The Perfect Place To Stash Keys, Cash, Or Your Stash, This Hitch Safe Is Brilliant.

My favorite product in this list, the HitchSafe HS7000 Key Vault hits all the right notes. It’s convenient, inconspicuous, and useful in so many ways. Keep extra keys for emergencies, or just the keys you don’t feel like taking on that hike or losing at that festival. Keep extra cash, meds, or an emergency cell phone (a small one) right there, accessible by you and only you even if your car is broken into. It’s the necessity that I didn’t realize I needed until I saw it on Amazon. Thanks, Amazon. And HitchSafe.

This Truck Tent Turns Your Truck Into An Elevated Camp In The Blink Of An Eye.

Okay, in the blink of an eye and a few minutes of setup. Probably a few blinks. Stop being such a stickler for accuracy. To anyone who has ever slept in a tent on the ground in a wind and/or rainstorm, this truck bed tent is the holy grail. No critters, no roots, rocks, or mystery bumps, and the sides of the truck bed give you a solid wall to buffer you from the elements.

These Fuzzy Dice Are The Retro Decoration Your Car’s Been Begging For.

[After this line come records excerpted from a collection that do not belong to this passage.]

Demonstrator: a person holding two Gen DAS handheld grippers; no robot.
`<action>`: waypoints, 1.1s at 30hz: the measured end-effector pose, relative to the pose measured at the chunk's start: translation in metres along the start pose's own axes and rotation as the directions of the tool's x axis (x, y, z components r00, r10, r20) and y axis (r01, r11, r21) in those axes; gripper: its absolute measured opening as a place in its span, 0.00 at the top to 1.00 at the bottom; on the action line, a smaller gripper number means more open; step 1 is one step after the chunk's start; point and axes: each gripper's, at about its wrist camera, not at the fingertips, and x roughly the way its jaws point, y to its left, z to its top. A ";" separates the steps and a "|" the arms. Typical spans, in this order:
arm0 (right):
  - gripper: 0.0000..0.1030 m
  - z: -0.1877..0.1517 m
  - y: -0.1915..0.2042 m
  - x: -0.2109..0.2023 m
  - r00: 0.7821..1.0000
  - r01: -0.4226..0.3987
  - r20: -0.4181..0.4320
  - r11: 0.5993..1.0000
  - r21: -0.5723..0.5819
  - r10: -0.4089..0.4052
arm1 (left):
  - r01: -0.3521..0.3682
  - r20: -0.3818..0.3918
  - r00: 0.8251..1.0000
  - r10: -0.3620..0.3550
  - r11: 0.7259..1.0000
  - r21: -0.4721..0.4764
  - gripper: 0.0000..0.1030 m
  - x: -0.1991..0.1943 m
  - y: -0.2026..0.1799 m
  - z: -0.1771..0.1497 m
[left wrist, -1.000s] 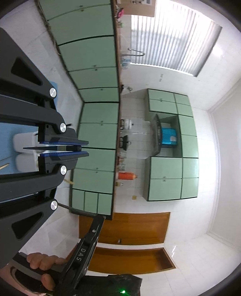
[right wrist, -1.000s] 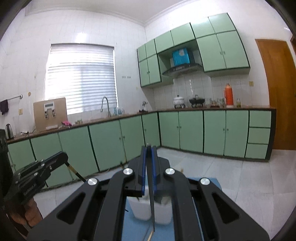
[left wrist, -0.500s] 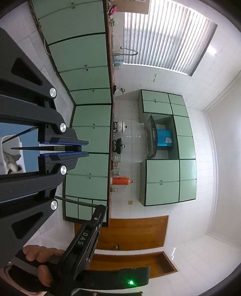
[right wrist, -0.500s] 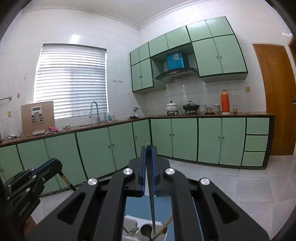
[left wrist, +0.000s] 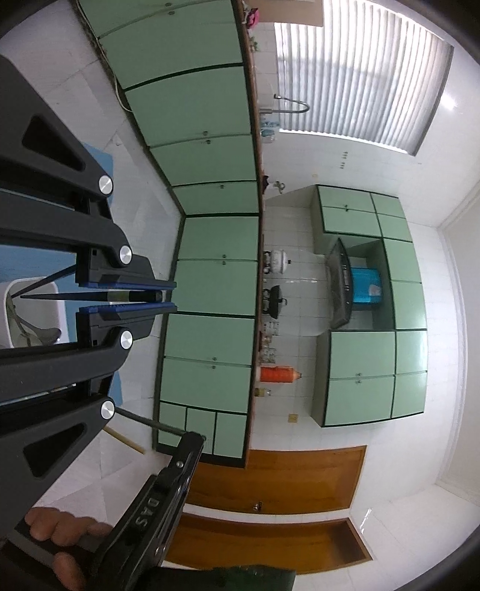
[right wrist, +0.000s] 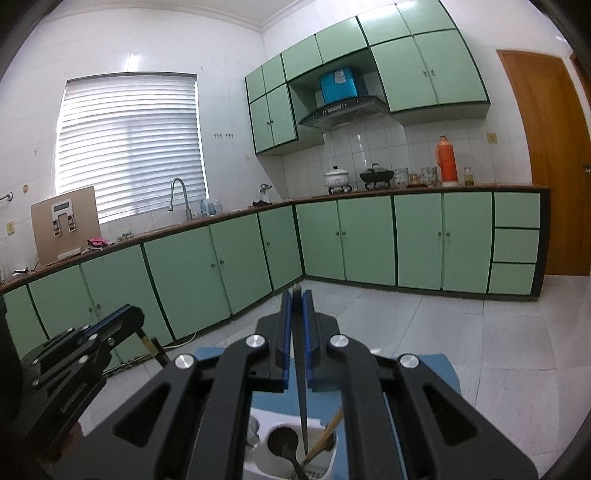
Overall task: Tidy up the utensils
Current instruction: 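Lift both chopsticks over the white caddy and open both tools to release them, then move both open tools back toward the last chopsticks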
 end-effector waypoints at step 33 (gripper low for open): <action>0.62 -0.033 -0.012 -0.036 0.996 0.085 0.016 0.996 0.011 -0.085 | -0.047 -0.010 0.999 0.047 0.999 -0.010 0.55 -0.014 0.011 -0.018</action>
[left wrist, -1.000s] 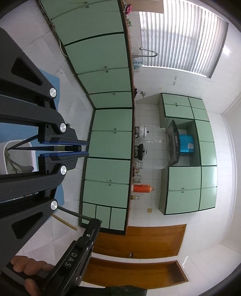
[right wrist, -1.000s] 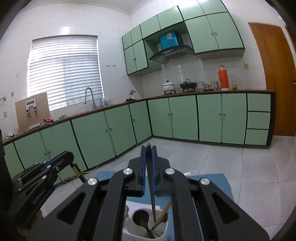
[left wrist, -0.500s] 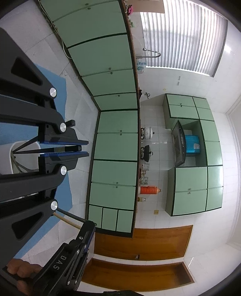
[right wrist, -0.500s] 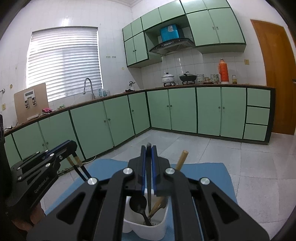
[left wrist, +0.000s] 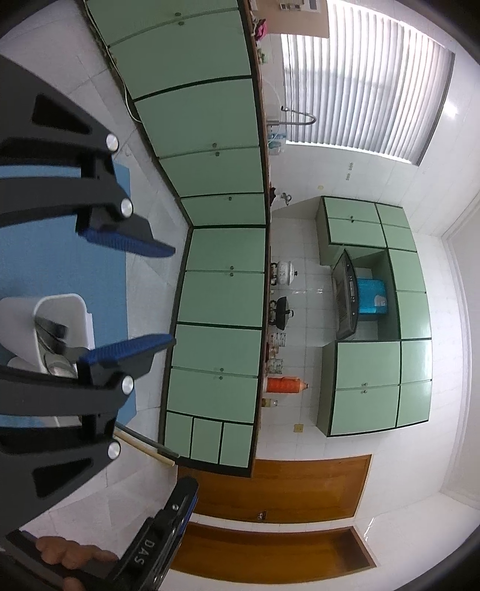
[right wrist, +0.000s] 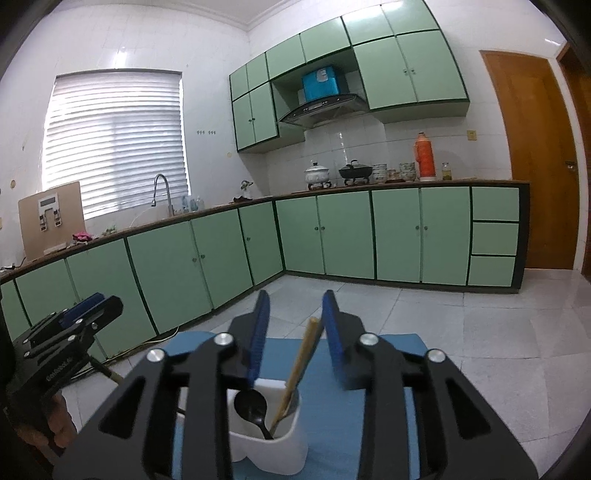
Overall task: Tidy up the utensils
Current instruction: 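Move both open tools back toward the last chopsticks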
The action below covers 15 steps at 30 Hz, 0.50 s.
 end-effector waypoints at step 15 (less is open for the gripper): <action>0.18 -0.052 -0.013 -0.057 1.000 0.016 0.000 0.998 0.059 -0.016 | -0.018 0.016 1.000 0.019 1.000 -0.024 0.11 -0.061 0.010 -0.037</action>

You’ve seen them in your parents’ photo albums, in all their faded disco days glory. The Fuzzy Dice of myth and legend can now be yours for only $7. Add an air of mystery and intrigue to your wheels without the hassle of installing shag carpet. I won’t lie - these things are completely useless other than for decoration, but WHAT A DECORATION. They absolutely scream “I’M COOLER THAN YOU!" or “I THINK I’M COOLER THAN YOU!" depending on how cool you actually are. Individual results will vary.

Stay Awake On Boring Drives With This Driver Alertness System.

If you’re a trucker you’ve probably already got one of these, but if you aren’t… what are you waiting for? We’ve all been there, nodding off while driving only to have a mild coronary once you realize you’ve come out of a turn you don’t remember going into. This little lifesaver senses sleep coming on and wakes you up with an impossible to ignore tone in your ear. Not the most pleasant experience, but it beats letting Jesus take the wheel only to discover that He doesn’t know how to drive.